[[ Task material, beginning ]]

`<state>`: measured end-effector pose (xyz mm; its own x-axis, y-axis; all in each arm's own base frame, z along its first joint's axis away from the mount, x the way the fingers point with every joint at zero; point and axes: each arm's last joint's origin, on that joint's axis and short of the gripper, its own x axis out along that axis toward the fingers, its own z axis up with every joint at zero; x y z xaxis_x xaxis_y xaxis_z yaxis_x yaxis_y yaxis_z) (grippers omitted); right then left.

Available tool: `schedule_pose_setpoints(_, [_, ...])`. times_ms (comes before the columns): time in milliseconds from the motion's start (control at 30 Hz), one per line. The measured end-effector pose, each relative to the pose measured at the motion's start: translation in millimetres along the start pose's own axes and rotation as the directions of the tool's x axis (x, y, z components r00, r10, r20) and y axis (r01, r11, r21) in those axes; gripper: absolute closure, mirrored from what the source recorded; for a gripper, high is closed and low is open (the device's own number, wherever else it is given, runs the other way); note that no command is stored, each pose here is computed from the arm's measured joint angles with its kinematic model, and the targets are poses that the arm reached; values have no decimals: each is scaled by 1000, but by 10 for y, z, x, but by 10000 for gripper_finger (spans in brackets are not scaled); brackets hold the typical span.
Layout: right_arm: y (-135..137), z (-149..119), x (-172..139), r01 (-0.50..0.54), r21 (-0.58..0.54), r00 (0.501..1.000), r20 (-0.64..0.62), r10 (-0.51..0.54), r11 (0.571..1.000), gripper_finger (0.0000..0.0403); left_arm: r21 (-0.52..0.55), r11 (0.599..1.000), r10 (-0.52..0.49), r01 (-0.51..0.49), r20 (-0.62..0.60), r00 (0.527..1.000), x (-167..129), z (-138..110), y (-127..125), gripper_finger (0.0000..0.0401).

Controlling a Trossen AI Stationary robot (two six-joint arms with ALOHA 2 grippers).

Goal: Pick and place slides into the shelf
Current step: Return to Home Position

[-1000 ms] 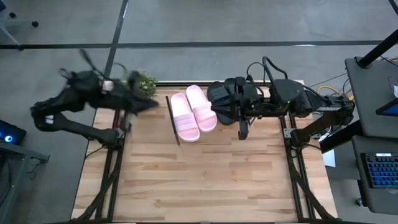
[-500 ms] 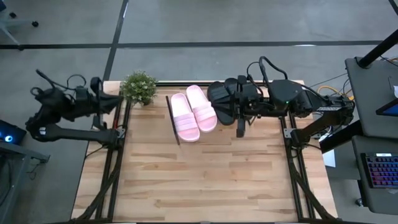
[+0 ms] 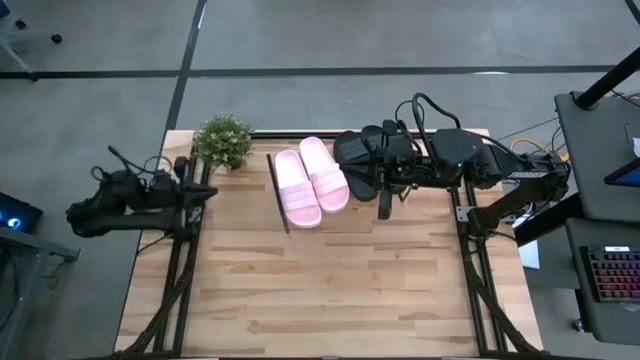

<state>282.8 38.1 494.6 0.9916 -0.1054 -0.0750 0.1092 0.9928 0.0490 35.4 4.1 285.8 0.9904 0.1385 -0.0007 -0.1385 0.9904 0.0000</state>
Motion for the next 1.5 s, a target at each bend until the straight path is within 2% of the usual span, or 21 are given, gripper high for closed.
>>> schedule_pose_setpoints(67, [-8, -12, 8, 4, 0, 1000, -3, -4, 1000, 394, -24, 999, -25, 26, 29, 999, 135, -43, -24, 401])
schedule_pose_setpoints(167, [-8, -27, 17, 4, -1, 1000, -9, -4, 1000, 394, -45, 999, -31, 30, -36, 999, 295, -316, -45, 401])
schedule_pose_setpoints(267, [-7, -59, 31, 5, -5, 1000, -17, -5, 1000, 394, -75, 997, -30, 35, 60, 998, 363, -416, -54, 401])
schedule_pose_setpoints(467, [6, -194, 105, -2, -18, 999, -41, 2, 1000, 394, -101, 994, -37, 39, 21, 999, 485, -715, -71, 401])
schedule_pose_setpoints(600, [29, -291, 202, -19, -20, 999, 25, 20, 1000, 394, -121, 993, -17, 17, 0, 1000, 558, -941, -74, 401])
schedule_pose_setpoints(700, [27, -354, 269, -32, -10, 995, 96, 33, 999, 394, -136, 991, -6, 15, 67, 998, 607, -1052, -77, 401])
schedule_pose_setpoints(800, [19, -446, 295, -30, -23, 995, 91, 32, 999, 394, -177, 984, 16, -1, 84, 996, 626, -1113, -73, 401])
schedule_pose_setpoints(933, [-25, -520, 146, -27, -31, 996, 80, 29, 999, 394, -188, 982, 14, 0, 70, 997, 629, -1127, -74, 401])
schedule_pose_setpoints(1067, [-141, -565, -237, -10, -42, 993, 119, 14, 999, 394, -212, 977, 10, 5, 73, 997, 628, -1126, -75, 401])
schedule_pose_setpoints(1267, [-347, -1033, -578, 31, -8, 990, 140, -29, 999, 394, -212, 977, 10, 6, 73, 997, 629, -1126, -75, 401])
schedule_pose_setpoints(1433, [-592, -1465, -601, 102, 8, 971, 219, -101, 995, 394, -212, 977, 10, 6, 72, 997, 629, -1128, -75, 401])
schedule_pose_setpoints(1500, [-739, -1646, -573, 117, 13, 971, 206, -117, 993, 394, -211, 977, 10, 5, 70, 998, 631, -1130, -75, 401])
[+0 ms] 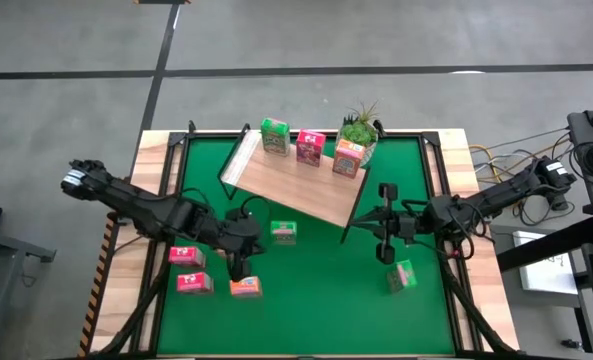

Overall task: Stack cereal on shelf
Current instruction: Put the top orange cereal box aligned with the other orange cereal box on the shelf

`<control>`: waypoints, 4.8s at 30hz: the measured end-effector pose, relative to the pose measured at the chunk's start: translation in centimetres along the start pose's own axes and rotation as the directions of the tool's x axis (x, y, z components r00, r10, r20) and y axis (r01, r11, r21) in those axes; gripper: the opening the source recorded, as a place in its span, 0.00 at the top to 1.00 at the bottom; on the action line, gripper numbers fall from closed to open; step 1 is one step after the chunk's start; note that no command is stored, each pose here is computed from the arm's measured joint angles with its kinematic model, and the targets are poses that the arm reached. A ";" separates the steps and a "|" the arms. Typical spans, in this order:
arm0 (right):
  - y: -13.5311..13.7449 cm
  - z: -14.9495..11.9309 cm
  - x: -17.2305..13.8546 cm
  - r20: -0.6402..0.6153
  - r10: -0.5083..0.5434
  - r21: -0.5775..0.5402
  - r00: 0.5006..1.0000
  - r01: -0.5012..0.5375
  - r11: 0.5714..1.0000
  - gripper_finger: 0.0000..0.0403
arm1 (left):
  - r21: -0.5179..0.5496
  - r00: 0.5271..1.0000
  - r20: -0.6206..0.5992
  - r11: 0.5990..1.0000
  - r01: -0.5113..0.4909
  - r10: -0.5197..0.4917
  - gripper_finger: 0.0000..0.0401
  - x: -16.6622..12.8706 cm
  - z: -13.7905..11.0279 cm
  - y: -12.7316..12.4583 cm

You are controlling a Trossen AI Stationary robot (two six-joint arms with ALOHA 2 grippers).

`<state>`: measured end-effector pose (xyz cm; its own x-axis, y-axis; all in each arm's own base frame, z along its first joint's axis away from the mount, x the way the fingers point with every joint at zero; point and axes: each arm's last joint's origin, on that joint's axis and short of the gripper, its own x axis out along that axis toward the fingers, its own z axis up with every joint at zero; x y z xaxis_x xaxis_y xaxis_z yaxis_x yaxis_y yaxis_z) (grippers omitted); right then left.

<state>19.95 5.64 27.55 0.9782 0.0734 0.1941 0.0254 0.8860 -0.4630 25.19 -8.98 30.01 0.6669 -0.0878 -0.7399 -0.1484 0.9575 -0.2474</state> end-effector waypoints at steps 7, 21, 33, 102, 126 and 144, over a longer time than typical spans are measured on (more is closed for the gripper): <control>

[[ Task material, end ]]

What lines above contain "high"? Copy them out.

Available tool: `schedule_pose_setpoints(_, [_, ...])`. times_ms (comes before the columns): time in milliseconds from the motion's start (control at 30 Hz), one per line. The measured end-effector pose, each relative to the pose measured at the motion's start: translation in millimetres along the start pose's own axes and rotation as the directions of the tool's x axis (x, y, z components r00, r10, r20) and y axis (r01, r11, r21) in those axes; gripper: absolute closure, mirrored from what the source recorded; for a gripper, high is closed and low is open (the device's own number, wherever else it is given, runs the other way); note that no command is stored, each pose here is computed from the arm's measured joint angles with its kinematic model, and the targets are poses that the arm reached; values have no decimals: each is scaled by 1000, but by 10 for y, z, x, but by 10000 for gripper_finger (spans in brackets are not scaled); brackets hold the typical span.
Motion for the next 1.5 s, a target at each bend until the straight path is within 2% of the usual span, or 21 are given, gripper high for closed.

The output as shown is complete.